I grandi progetti: l’Atheneum di New Harmony e il Getty Museum di Los Angeles

L’Atheneum di New Harmony, in Indiana (1974-1979) è un’architettura celebrativa a plurima destinazione, votata alla pubblica fruizione, che ben rappresenta l’approccio di matrice cubista basato sul movimento e sulla rampa con effetti tridimensionali, ereditato da Le Corbusier. Si tratta di uno dei primi esempi, insieme al Bronx Center, dell’interesse di Meier a sviluppare un rivestimento “totale”, realizzato in candidi pannelli metallici prefabbricati, che riducono al minimo le possibilità di imperfezioni esecutive e sostituiscono l’estetica più rustica, tipica del New England, delle assi in legno verniciato che caratterizzano le case in quel periodo. Il Getty Center di Los Angeles realizzato tra il 1985 e il 1997, è l’acropoli dell’arte contemporanea costruita sulla collina di Brentwood, in cui si sublimano riflessioni sugli schemi insediativi delle città collinari dell’Italia centrale e sullo sviluppo a padiglioni distinti della Villa Adriana di Tivoli, dalla quale prende spunto anche per l’uso del travertino, un elemento spesso utilizzato dall’architetto che anche nella nostra dimora ha lasciato, con la sua seduta, la sua traccia inconfondibile.  Sequenze di cortili, angoli per la meditazione, belvedere affacciati sulla città, il Getty è stato descritto dallo stesso Meier come un’architettura emozionale:

 “Non c’è uno spazio che definisca il Getty. Dipende da come ti senti”

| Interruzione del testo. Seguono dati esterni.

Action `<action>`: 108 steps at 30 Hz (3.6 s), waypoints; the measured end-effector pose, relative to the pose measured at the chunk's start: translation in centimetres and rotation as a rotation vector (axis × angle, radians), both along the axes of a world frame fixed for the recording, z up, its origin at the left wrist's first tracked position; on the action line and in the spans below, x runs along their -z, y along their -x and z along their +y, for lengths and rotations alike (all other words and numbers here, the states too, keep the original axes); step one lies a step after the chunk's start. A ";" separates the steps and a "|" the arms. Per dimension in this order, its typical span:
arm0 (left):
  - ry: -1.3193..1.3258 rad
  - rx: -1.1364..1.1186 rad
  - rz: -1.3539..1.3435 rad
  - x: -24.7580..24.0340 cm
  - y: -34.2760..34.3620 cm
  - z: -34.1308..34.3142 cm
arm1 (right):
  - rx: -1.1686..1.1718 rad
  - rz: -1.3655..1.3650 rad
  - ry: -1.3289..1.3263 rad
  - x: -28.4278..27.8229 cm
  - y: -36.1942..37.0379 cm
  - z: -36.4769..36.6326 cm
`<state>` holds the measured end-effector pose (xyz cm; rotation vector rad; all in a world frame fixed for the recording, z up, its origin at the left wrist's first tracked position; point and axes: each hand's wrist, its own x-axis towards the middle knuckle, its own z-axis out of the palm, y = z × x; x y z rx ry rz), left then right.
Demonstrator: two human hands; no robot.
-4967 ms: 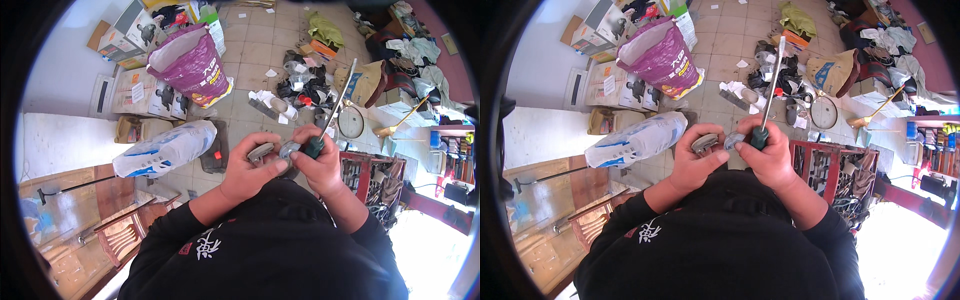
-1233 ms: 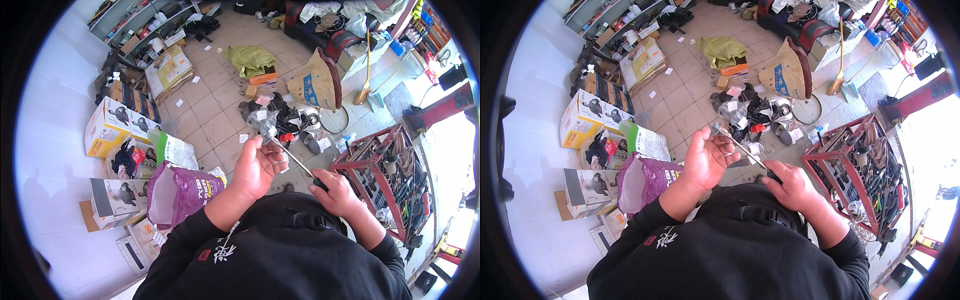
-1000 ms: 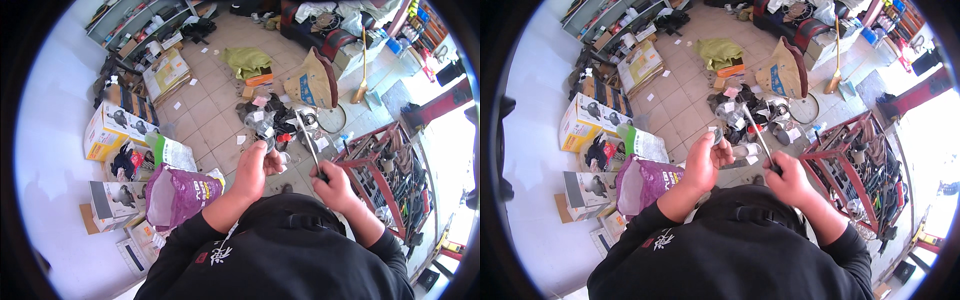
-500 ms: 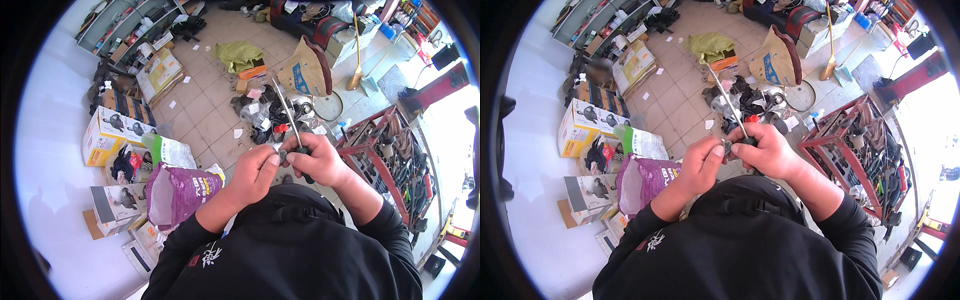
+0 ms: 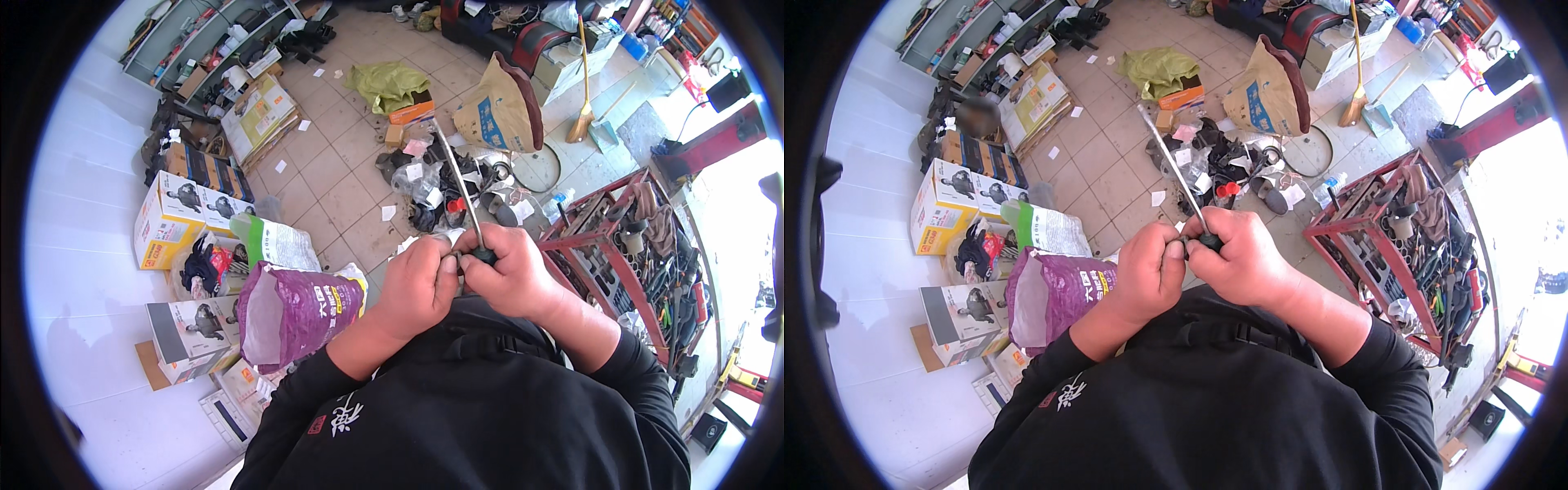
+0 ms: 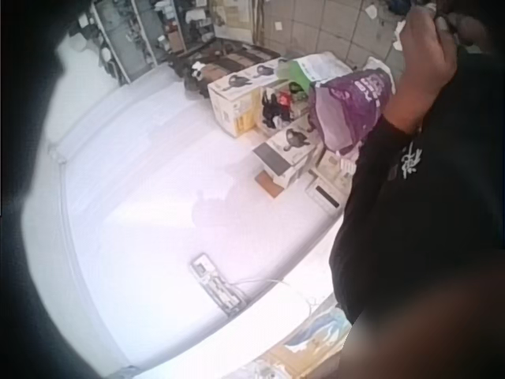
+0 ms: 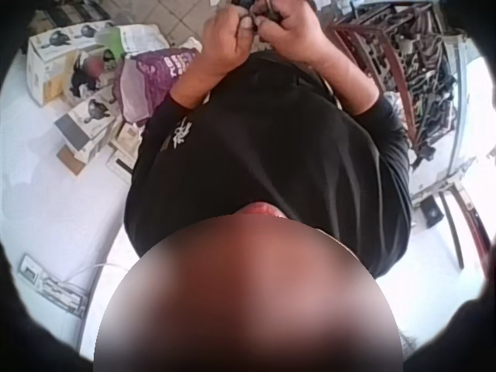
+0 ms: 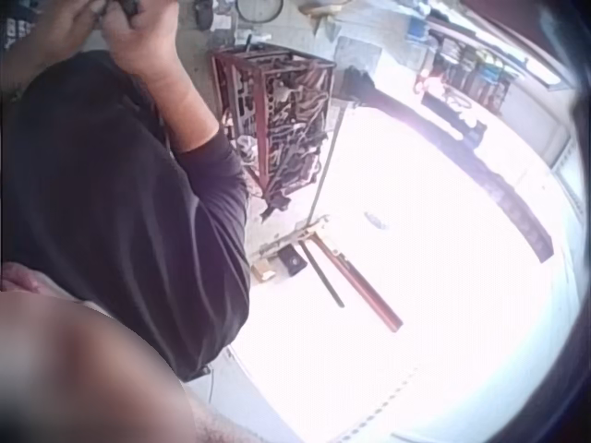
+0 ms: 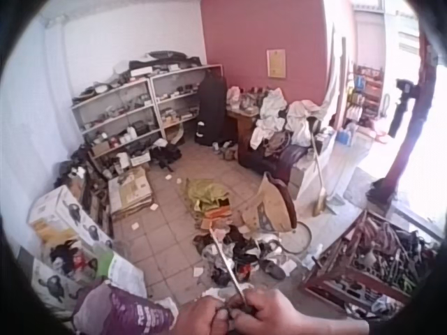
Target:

L’Ara Pacis un progetto all’insegna della preesistenza storica

Nel 1996 l’architetto americano progetta il Museo dell”Ara Pacis”, in cui il tema fondamentale è il rispetto della preesistenza storica, espresso anche dalla magnificenza con cui è stato utilizzato il travertino, proveniente da Tivoli, una città che più volte è stata fonte di ispirazione per Meier.. Il museo, infatti, racchiude l’altare della Pace di Augusto, risalente al IX secolo avanti Cristo, che viene avvolto da una scatola in vetro e pietra organizzata su due livelli. Si entra nell’edificio da un atrio profondo, coscientemente tenuto in ombra. La sala con l’altare si apre sui due lati lunghi con pareti di vetro verso la città. L’altare vero e proprio, ricoperto di bassorilievi marmorei, è illuminato dalla luce naturale dall’alto e da un gran numero di faretti alogeni montati in nicchie del soffitto in cemento armato a cassettoni.